Task requirements: A precise copy of the data is required, with every picture left out.

Exercise data:
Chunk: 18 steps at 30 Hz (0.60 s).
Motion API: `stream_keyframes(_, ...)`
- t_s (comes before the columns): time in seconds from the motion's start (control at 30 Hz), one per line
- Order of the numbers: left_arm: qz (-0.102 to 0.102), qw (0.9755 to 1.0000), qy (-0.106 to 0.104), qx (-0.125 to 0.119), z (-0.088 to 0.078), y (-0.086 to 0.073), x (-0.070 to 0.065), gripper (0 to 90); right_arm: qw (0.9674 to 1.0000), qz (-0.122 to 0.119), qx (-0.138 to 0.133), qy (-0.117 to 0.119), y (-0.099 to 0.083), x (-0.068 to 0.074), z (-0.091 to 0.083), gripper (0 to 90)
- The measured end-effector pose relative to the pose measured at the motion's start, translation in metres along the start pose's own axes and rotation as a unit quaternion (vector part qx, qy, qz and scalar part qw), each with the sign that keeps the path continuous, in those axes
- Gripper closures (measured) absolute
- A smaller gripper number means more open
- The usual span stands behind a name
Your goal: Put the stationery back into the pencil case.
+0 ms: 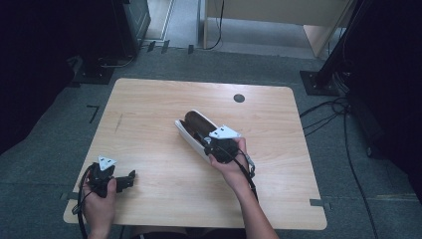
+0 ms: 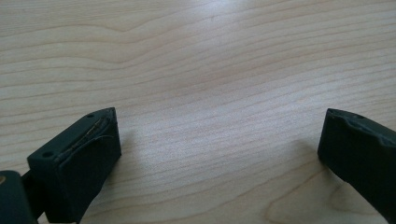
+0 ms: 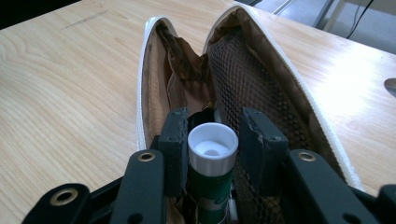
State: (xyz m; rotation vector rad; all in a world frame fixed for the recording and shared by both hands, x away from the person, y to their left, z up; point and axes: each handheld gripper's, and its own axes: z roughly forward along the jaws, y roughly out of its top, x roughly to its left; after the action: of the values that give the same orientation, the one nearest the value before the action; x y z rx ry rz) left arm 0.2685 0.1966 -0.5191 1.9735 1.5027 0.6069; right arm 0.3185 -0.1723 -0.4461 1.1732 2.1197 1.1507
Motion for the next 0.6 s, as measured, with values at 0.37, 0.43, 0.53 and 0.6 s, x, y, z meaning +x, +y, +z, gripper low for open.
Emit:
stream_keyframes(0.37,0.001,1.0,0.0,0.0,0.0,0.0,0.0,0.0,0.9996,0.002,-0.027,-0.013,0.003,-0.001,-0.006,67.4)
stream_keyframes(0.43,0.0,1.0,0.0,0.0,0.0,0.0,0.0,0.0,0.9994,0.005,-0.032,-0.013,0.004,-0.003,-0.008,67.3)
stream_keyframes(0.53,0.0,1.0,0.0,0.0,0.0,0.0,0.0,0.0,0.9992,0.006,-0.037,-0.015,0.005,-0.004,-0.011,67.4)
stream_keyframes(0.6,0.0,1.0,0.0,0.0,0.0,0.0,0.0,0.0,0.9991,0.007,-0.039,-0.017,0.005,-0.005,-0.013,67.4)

Task solution:
Chunk: 18 steps at 30 Hz (0.60 s).
Motion API: `stream_keyframes(_, ...)`
- t_s (comes before the columns): time in seconds from the motion's start (control at 30 Hz), one per line
- Order of the numbers: left_arm: qz (-0.102 to 0.102), qw (0.9755 to 1.0000), qy (-0.106 to 0.104), qx (-0.125 to 0.119), z (-0.088 to 0.078), y (-0.086 to 0.073), x (-0.070 to 0.065), gripper (0 to 90); right_arm: qw (0.9674 to 1.0000), qz (-0.122 to 0.119), qx (-0.138 to 0.133), qy (-0.117 to 0.119), y (-0.099 to 0.083), x (-0.068 to 0.074), z (-0.091 to 0.083), gripper (0 to 90)
- The measured end-effector pose relative to the pose measured at the motion's start, translation in metres along the start pose's own axes and rotation as a unit quaternion (vector part qx, qy, qz and scalar part qw), each with the sign that keeps the path continuous, in those axes
- Gripper closures (measured) absolute
- A smaller gripper number means more open
- The usual span stands behind a name
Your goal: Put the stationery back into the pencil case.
+0 ms: 
+0 ms: 
+0 ms: 
State: (xyz m; rotation vector rad; all in a world frame fixed for the recording and shared by both hands, x away from the person, y to their left, z up; point and axes: each handheld gripper's, and its own axes: z roughly forward along the jaws, y roughly out of its top, x roughly to its left; after the action: of the values that give the same orientation, the one nearest the value before the action; x y z rx ry rz) left arm 0.2685 0.1966 -0.5191 1.9735 1.5027 0.6069; right arm 0.3185 -0.1723 -0.4461 1.1732 2.1197 1.1507
Motion for the next 0.6 s, as measured, with values at 0.37, 0.43, 0.53 and 0.6 s, x, y, z meaning +x, +y, +z, gripper low for open.
Emit:
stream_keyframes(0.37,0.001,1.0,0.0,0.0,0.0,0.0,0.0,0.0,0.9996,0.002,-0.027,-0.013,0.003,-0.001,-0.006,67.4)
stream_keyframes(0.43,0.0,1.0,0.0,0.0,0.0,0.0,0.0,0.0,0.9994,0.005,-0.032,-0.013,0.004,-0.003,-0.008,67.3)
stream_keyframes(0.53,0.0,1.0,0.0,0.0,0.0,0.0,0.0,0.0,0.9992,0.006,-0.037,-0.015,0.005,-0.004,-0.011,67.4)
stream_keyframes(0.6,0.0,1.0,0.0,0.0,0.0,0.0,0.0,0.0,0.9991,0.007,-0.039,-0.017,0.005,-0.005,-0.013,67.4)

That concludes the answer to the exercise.